Task details:
Exactly repeat the full listing that follows.
————
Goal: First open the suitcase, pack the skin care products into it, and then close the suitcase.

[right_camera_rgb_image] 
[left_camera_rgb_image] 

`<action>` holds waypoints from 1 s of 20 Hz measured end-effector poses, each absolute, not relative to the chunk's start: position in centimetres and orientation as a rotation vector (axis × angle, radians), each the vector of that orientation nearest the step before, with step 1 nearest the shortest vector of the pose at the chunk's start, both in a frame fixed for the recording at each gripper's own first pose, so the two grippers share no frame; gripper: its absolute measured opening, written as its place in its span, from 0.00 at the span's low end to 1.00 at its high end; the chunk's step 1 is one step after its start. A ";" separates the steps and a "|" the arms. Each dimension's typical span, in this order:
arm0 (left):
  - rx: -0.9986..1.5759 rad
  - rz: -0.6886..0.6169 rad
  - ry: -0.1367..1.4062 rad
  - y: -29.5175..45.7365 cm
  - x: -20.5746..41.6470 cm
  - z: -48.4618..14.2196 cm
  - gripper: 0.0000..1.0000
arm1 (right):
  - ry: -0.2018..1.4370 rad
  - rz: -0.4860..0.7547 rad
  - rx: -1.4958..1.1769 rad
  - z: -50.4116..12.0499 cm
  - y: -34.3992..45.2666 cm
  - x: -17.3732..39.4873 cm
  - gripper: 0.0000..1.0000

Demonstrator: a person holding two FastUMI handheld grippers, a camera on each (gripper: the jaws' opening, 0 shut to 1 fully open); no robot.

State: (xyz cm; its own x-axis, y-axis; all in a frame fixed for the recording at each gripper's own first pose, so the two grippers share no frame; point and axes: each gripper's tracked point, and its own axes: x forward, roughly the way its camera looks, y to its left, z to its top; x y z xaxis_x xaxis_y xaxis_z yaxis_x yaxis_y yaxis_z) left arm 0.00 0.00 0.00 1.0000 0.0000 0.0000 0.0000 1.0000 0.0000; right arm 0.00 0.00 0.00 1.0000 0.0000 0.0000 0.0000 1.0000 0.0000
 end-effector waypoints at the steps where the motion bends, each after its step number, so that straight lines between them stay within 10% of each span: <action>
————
Answer to this exercise:
Goal: First open the suitcase, pack the skin care products into it, and then close the suitcase.

[right_camera_rgb_image] 
[left_camera_rgb_image] 

`<action>` holds waypoints from 1 s of 20 Hz measured end-effector poses, each absolute, not relative to the chunk's start: position in centimetres and orientation as a rotation vector (axis × angle, radians), each the vector of that orientation nearest the step before, with step 1 nearest the shortest vector of the pose at the chunk's start, both in a frame fixed for the recording at each gripper's own first pose, so the two grippers share no frame; gripper: its absolute measured opening, written as its place in its span, from 0.00 at the span's low end to 1.00 at its high end; the chunk's step 1 is one step after its start. A ";" separates the steps and a "|" the arms. Each dimension's typical span, in this order:
arm0 (left):
  - rx: -0.9986..1.5759 rad
  - rz: -0.6886..0.6169 rad
  - ry: -0.1367..1.4062 rad
  - y: -29.5175..45.7365 cm
  - x: -20.5746..41.6470 cm
  - z: -48.4618..14.2196 cm
  - gripper: 0.0000..1.0000
arm1 (right):
  - ry: -0.2018..1.4370 rad
  - rz: -0.4860..0.7547 rad
  - rx: -1.4958..1.1769 rad
  - z: -50.4116..12.0499 cm
  - y: -34.3992..45.2666 cm
  - x: -17.3732..39.4873 cm
  - gripper: 0.0000..1.0000

Demonstrator: a person holding two FastUMI handheld grippers, a camera on each (gripper: the jaws' opening, 0 shut to 1 fully open); no robot.

State: (xyz cm; its own x-axis, y-axis; all in a frame fixed for the recording at each gripper's own first pose, so the two grippers share no frame; point and axes: each gripper's tracked point, and its own axes: x forward, roughly the way its camera looks, y to its left, z to its top; x y z xaxis_x xaxis_y xaxis_z yaxis_x yaxis_y yaxis_z) left arm 0.00 0.00 0.00 1.0000 0.0000 0.0000 0.0000 1.0000 0.0000; right arm 0.00 0.00 0.00 1.0000 0.0000 0.0000 0.0000 1.0000 0.0000
 end-effector waypoints at the steps where the motion bends, each after its step number, so that straight lines between them stay within 10% of each span: <action>

The answer requires nothing further.